▸ AIM OF THE TASK
Using the records below, quote only the span that opens with the line containing "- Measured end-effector" and closes with the line containing "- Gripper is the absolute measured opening", exactly and inclusively.

▸ EXERCISE INPUT
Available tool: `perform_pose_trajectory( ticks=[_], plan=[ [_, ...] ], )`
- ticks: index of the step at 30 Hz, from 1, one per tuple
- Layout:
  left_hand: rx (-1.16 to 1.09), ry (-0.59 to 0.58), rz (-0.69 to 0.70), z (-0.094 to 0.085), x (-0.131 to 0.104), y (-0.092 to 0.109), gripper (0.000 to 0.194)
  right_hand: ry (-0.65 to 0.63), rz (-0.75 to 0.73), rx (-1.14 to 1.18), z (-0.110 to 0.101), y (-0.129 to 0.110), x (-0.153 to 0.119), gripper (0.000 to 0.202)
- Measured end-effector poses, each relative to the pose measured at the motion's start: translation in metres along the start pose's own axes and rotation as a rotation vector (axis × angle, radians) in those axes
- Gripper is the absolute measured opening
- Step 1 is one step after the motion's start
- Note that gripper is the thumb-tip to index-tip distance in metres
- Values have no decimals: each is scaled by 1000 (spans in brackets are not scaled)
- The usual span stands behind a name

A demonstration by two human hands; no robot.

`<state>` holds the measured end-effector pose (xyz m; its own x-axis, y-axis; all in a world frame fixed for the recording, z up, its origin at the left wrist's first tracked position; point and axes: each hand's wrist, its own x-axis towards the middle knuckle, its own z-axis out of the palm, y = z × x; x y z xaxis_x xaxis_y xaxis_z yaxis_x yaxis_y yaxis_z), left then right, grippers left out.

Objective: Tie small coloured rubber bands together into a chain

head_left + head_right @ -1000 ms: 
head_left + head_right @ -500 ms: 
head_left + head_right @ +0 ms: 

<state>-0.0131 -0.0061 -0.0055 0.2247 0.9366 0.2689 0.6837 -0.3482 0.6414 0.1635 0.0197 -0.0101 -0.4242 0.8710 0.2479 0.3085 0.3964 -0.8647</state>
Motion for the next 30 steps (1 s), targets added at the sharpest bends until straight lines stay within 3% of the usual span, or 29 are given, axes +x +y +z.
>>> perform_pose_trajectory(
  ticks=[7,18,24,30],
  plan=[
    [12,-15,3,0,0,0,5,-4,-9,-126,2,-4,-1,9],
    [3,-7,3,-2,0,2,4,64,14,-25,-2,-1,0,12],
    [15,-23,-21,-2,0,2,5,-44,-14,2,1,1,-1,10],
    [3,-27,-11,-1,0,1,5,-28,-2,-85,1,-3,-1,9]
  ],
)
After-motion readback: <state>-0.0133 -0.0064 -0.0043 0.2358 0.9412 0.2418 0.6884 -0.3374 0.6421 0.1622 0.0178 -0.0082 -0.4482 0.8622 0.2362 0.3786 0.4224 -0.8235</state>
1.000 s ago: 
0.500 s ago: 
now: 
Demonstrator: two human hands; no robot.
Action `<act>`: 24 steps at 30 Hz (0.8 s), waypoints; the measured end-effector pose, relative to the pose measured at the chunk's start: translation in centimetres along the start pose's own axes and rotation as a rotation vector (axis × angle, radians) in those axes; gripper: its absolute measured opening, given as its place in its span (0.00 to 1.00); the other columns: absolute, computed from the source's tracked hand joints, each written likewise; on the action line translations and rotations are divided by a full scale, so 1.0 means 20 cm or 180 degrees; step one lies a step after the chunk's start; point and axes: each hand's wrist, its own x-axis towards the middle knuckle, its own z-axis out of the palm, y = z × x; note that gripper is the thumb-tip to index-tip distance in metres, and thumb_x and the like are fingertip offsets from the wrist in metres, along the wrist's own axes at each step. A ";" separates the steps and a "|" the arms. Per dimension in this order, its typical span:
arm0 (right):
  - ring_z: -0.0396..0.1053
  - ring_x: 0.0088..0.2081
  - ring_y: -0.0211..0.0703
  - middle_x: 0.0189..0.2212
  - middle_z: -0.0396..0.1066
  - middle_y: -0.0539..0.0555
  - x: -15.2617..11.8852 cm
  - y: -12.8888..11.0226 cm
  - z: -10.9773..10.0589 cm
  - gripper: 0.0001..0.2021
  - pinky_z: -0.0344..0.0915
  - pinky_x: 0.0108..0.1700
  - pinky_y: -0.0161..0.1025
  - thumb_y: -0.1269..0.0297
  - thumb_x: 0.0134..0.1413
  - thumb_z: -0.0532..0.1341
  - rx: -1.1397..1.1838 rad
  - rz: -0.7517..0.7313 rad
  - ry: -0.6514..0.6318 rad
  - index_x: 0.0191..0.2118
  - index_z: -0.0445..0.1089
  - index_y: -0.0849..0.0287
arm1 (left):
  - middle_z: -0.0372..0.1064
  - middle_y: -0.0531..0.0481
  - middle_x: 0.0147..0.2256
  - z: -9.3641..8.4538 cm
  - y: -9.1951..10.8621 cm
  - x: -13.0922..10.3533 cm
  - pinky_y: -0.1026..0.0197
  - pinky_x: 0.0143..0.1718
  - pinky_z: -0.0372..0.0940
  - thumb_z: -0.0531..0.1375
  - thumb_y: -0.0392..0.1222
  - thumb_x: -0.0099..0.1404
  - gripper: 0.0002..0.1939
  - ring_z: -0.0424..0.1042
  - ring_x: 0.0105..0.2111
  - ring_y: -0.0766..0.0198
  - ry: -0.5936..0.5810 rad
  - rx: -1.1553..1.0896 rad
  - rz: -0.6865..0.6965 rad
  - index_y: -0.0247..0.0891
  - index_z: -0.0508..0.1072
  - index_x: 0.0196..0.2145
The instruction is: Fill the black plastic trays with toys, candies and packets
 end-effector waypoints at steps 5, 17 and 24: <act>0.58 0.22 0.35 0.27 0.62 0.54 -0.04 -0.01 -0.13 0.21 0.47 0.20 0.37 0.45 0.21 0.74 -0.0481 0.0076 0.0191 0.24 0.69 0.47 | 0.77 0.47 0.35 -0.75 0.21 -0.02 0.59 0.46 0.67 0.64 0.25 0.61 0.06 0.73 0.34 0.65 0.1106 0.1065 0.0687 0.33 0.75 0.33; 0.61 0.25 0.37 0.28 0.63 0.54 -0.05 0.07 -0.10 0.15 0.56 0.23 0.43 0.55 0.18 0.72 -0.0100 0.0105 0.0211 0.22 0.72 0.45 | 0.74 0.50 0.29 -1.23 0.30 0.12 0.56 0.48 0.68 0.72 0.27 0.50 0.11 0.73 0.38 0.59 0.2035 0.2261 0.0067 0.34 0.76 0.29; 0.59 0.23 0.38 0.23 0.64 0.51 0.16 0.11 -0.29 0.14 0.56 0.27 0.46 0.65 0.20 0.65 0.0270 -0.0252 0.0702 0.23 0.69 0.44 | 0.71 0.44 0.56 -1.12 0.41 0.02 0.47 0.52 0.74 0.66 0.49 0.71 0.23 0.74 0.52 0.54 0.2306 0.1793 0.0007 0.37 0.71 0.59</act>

▸ RESULT OF THIS EXERCISE
- Measured end-effector poses, each relative to the pose measured at the motion's start: translation in metres along the start pose's own axes and rotation as a rotation vector (axis × angle, radians) in those axes
- Gripper is the absolute measured opening

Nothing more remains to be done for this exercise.